■ TASK OBJECTIVE ■
Print, exactly and with no pictures, the line containing "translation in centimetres" and each line after it to the end of the entries below.
[Opening MATERIALS PROVIDED section]
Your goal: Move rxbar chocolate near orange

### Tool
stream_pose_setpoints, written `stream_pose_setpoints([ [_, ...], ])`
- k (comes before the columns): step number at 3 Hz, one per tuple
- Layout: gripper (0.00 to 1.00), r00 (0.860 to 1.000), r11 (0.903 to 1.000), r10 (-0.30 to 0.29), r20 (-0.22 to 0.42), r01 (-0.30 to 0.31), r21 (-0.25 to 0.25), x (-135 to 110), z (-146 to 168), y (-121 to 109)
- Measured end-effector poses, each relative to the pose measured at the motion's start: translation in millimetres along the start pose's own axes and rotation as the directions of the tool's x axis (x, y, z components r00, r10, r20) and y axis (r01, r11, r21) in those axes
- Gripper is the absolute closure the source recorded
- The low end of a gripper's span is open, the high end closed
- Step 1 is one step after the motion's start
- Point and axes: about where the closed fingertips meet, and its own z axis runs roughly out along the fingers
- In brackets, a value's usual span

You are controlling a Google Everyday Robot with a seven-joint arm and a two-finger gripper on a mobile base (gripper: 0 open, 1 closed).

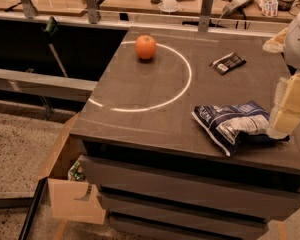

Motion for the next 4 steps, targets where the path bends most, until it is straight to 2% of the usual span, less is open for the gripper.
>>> stream_pose_setpoints([
  [1, 0.00, 1.000, 0.9999, 0.000, 0.005, 0.000, 0.014, 1.8, 0.4, -11.0],
  [2, 0.00, 0.999, 0.9995, -0.030, -0.011, 0.030, -0.005, 17.5, 9.1, -36.1],
  [3, 0.00, 0.989, 0.9900, -0.141, -0.043, 0.141, -0.006, 39.3, 17.5, -103.9],
  [4, 0.00, 0.976, 0.9776, -0.210, -0.054, 0.211, 0.005, 48.9, 31.7, -147.2],
])
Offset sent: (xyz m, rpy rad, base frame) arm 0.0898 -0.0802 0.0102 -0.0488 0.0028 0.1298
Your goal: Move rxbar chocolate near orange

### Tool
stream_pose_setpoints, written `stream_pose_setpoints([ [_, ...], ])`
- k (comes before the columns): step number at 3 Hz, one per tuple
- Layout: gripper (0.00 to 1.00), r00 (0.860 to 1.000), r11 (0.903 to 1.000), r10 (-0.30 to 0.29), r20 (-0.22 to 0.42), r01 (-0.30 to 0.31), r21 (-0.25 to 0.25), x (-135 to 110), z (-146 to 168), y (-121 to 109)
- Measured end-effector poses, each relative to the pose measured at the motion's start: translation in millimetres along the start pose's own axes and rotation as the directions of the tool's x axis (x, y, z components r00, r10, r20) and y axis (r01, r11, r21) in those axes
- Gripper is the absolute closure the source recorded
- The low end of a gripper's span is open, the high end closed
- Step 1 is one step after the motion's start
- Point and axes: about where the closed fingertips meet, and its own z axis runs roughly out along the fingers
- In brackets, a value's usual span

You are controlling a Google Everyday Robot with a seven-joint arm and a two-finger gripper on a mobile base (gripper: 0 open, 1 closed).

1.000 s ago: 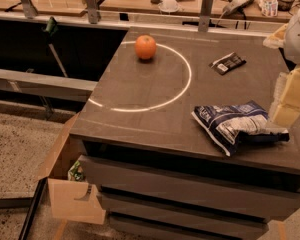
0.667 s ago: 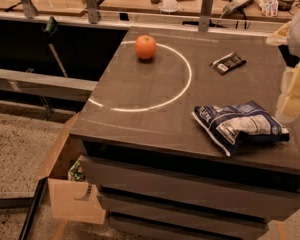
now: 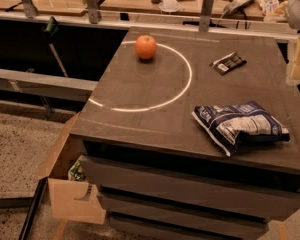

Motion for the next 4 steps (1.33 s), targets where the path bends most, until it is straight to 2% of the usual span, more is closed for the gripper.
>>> stream_pose_setpoints([
  [1, 0.00, 1.000, 0.9990, -0.009, 0.006, 0.008, 0.044, 0.8, -2.2, -15.9],
  [2, 0.00, 1.000, 0.9989, -0.008, 0.007, 0.007, 0.046, -0.1, -1.2, -16.0],
  [3, 0.00, 0.999, 0.9981, -0.034, -0.023, 0.036, 0.050, 10.0, 13.0, -30.1],
  [4, 0.00, 0.997, 0.9964, -0.077, -0.033, 0.078, 0.033, 25.1, 27.8, -41.5],
])
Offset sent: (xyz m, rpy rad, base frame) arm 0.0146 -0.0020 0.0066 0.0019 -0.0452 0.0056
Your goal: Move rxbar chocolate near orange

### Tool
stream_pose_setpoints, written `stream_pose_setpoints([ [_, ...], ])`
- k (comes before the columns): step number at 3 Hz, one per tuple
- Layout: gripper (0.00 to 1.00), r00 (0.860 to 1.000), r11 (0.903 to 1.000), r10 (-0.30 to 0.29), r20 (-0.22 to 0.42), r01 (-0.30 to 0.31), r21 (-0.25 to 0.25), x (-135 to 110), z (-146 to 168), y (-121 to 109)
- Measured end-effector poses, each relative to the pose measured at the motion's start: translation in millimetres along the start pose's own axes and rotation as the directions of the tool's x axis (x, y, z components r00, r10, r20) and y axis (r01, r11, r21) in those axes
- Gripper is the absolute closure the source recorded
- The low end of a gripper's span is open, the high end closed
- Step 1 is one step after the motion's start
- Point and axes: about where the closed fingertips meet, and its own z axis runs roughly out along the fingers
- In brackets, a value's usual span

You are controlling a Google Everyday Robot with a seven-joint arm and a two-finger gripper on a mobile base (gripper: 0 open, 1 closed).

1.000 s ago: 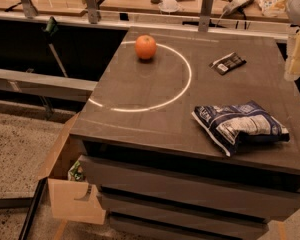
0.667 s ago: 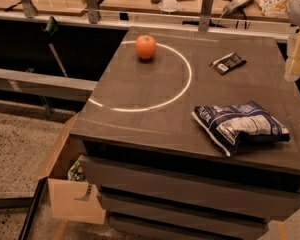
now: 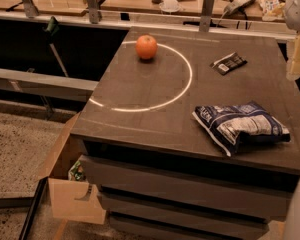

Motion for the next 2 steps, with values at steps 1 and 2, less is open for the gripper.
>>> stream_pose_setpoints([
  [1, 0.00, 0.998, 0.9977, -0.064, 0.025, 0.064, -0.021, 8.3, 17.3, -6.0],
  [2, 0.00, 0.988, 0.9898, -0.136, 0.069, 0.139, -0.033, 6.2, 35.5, -11.5],
])
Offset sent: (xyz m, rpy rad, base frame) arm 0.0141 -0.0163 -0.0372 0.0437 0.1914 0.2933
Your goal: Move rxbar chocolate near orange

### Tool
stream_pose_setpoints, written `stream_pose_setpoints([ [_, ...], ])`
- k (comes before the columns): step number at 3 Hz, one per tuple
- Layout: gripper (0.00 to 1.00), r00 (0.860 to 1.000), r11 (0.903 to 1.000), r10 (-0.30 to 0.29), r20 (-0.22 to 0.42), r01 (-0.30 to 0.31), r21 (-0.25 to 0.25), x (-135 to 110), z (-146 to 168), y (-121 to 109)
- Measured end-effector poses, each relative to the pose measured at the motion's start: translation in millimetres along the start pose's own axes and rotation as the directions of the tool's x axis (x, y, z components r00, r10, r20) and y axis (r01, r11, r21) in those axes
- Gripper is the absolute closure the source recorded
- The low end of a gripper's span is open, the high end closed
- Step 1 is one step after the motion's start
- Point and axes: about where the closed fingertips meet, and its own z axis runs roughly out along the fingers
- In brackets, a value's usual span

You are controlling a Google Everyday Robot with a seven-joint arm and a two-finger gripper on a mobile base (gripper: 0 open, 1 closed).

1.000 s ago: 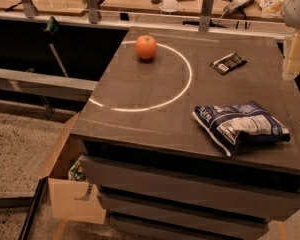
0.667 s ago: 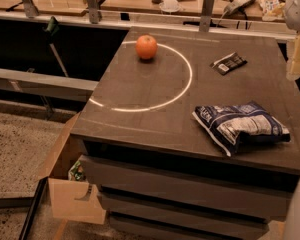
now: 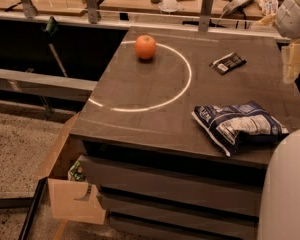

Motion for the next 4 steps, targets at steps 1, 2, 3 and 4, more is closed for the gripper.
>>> stream_pose_setpoints([
  [1, 0.00, 0.999, 0.9995, -0.030, 0.023, 0.030, -0.012, -3.0, 18.7, -9.4],
  [2, 0.00, 0.999, 0.9995, -0.024, 0.031, 0.025, -0.021, -10.7, 30.8, -18.8],
  [3, 0.00, 0.998, 0.9983, 0.047, 0.049, -0.049, 0.031, -6.1, 33.9, -27.3],
  [4, 0.00, 0.993, 0.9911, 0.091, 0.079, -0.098, 0.090, -9.0, 38.2, -40.0],
])
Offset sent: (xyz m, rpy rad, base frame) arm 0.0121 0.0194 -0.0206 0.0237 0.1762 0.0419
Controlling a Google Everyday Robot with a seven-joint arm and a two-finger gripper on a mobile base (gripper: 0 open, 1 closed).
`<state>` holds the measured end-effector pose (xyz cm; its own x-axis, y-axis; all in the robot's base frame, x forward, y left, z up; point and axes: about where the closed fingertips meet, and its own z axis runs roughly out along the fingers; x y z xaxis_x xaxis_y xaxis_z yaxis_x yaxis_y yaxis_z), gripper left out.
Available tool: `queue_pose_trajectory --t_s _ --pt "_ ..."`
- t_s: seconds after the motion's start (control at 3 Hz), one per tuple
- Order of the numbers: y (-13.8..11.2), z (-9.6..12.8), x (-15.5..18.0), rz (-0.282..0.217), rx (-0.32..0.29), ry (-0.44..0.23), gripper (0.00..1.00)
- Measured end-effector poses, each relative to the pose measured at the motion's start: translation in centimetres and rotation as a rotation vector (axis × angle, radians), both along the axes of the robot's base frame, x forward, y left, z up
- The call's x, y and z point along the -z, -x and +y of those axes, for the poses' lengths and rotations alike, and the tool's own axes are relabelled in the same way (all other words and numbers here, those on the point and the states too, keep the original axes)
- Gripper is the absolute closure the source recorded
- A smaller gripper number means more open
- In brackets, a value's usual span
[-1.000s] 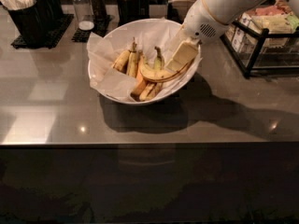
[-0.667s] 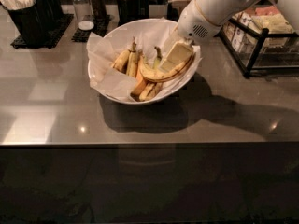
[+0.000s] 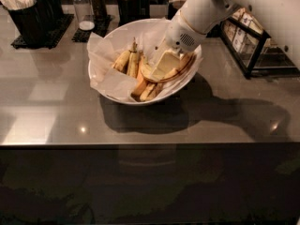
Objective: Pick banana from white bowl
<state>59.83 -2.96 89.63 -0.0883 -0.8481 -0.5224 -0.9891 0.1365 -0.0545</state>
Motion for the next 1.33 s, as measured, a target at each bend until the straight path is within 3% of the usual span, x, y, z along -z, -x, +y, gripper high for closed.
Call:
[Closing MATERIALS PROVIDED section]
■ TASK OUTPUT ■
- Measured end-effector poses, each relative to the pose measured at the motion's start: translation in centimetres and rotation as a rotation vector (axis × angle, radians), both along the axes of the robot's base frame, x forward, y left, z up
- The call's x, y and z point along the -z, -x and +y of those axes, for the poses' lengths and rotations alike, and the tool's own axes are relabelled in the same way (all other words and numbers here, those on the point and the states too, keep the original axes)
- Gripper is the absolute closure the source recorded
- A smaller gripper number means more open
- In brackets, a value's usual span
[-1.000s] 
[-0.667s] 
[+0.000s] 
Objective: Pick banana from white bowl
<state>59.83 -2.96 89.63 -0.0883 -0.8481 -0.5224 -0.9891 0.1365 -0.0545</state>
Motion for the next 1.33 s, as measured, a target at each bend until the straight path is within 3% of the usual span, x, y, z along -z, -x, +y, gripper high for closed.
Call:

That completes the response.